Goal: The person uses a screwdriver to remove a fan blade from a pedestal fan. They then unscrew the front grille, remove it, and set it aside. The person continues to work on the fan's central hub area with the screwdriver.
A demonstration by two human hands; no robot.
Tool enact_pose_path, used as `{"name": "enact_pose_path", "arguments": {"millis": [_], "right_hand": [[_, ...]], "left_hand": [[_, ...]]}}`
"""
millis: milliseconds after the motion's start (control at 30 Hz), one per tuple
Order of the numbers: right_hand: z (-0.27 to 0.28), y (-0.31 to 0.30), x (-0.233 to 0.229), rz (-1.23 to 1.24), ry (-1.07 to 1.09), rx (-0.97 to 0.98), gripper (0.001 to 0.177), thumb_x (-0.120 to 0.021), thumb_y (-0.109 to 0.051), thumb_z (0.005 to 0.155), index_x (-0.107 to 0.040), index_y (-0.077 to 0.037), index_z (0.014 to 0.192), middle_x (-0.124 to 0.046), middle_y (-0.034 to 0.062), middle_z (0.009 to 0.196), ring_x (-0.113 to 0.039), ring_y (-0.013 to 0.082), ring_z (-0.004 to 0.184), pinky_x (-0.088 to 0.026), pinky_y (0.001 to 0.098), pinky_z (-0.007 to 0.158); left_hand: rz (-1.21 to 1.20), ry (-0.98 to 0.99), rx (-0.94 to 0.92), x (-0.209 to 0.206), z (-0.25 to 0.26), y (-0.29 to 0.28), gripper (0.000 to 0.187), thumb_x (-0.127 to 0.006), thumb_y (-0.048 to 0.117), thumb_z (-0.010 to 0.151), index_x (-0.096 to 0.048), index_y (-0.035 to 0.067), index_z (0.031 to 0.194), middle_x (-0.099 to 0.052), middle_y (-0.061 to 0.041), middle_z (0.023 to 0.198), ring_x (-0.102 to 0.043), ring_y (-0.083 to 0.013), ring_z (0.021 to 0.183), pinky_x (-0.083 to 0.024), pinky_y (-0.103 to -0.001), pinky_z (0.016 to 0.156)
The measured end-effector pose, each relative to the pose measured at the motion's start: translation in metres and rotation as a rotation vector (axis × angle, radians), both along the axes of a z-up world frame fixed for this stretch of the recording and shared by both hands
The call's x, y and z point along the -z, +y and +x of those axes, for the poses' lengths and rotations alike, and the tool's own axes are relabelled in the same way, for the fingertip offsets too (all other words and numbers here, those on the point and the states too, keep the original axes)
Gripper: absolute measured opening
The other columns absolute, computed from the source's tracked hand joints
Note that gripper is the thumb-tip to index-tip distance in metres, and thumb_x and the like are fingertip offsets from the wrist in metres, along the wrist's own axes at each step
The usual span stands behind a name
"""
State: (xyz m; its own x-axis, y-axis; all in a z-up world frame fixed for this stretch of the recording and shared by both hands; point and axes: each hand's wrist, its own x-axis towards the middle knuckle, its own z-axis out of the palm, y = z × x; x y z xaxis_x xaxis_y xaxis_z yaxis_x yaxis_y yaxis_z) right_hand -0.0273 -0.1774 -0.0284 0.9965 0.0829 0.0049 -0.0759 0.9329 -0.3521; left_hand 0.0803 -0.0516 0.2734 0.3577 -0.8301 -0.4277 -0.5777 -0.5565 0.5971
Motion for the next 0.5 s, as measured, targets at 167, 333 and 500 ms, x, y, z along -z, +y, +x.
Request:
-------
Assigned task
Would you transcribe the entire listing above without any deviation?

Completed task
Goal: The person uses a screwdriver to remove a fan blade from a pedestal fan. They then unscrew the front grille, remove it, and set it aside. The person continues to work on the fan's central hub area with the screwdriver.
A demonstration by two human hands; no robot.
Tool enact_pose_path, used as `{"name": "enact_pose_path", "arguments": {"millis": [_], "right_hand": [[_, ...]], "left_hand": [[_, ...]]}}`
"""
millis: milliseconds after the motion's start (control at 30 Hz), one per tuple
Order of the numbers: right_hand: z (-0.27 to 0.28), y (-0.31 to 0.30), x (-0.233 to 0.229), rz (-1.23 to 1.24), ry (-1.07 to 1.09), rx (-0.97 to 0.98), gripper (0.001 to 0.177), thumb_x (-0.120 to 0.021), thumb_y (-0.109 to 0.051), thumb_z (0.005 to 0.155), index_x (-0.107 to 0.040), index_y (-0.077 to 0.037), index_z (0.014 to 0.192), middle_x (-0.124 to 0.046), middle_y (-0.034 to 0.062), middle_z (0.009 to 0.196), ring_x (-0.113 to 0.039), ring_y (-0.013 to 0.082), ring_z (-0.004 to 0.184), pinky_x (-0.088 to 0.026), pinky_y (0.001 to 0.098), pinky_z (-0.007 to 0.158); left_hand: rz (-1.21 to 1.20), ry (-0.98 to 0.99), rx (-0.94 to 0.92), x (-0.209 to 0.206), z (-0.25 to 0.26), y (-0.29 to 0.28), gripper (0.000 to 0.187), thumb_x (-0.127 to 0.006), thumb_y (-0.048 to 0.117), thumb_z (-0.010 to 0.151), index_x (-0.096 to 0.048), index_y (-0.035 to 0.067), index_z (0.031 to 0.194), middle_x (-0.099 to 0.052), middle_y (-0.061 to 0.041), middle_z (0.023 to 0.198), ring_x (-0.102 to 0.043), ring_y (-0.083 to 0.013), ring_z (0.021 to 0.183), pinky_x (-0.083 to 0.024), pinky_y (-0.103 to -0.001), pinky_z (0.016 to 0.156)
The measured end-effector pose, each relative to the pose measured at the motion's start: translation in metres and rotation as a rotation vector (axis × angle, radians), both along the axes of a z-up world frame fixed for this stretch of the recording and shared by both hands
The call's x, y and z point along the -z, +y and +x of those axes, for the poses' lengths and rotations alike, and the tool's own axes are relabelled in the same way, for the fingertip offsets too (all other words and numbers here, those on the point and the states too, keep the original axes)
Gripper: absolute measured opening
The other columns absolute, computed from the source's tracked hand joints
Note that gripper is the thumb-tip to index-tip distance in metres, and thumb_x and the like are fingertip offsets from the wrist in metres, along the wrist's own axes at each step
The usual span stands behind a name
"""
State: (xyz m; its own x-axis, y-axis; all in a z-up world frame fixed for this stretch of the recording and shared by both hands; point and axes: each hand's wrist, its own x-axis towards the middle knuckle, its own z-axis out of the palm, y = z × x; x y z xaxis_x xaxis_y xaxis_z yaxis_x yaxis_y yaxis_z) right_hand -0.0273 -0.1774 -0.0284 0.9965 0.0829 0.0049 -0.0759 0.9329 -0.3521; left_hand 0.0803 -0.0516 0.2734 0.3577 -0.8301 -0.4277 -0.5777 -0.5565 0.5971
Motion for the next 0.5 s, as measured, targets at 167, 333 and 500 ms, x, y, z along -z, +y, +x.
Request:

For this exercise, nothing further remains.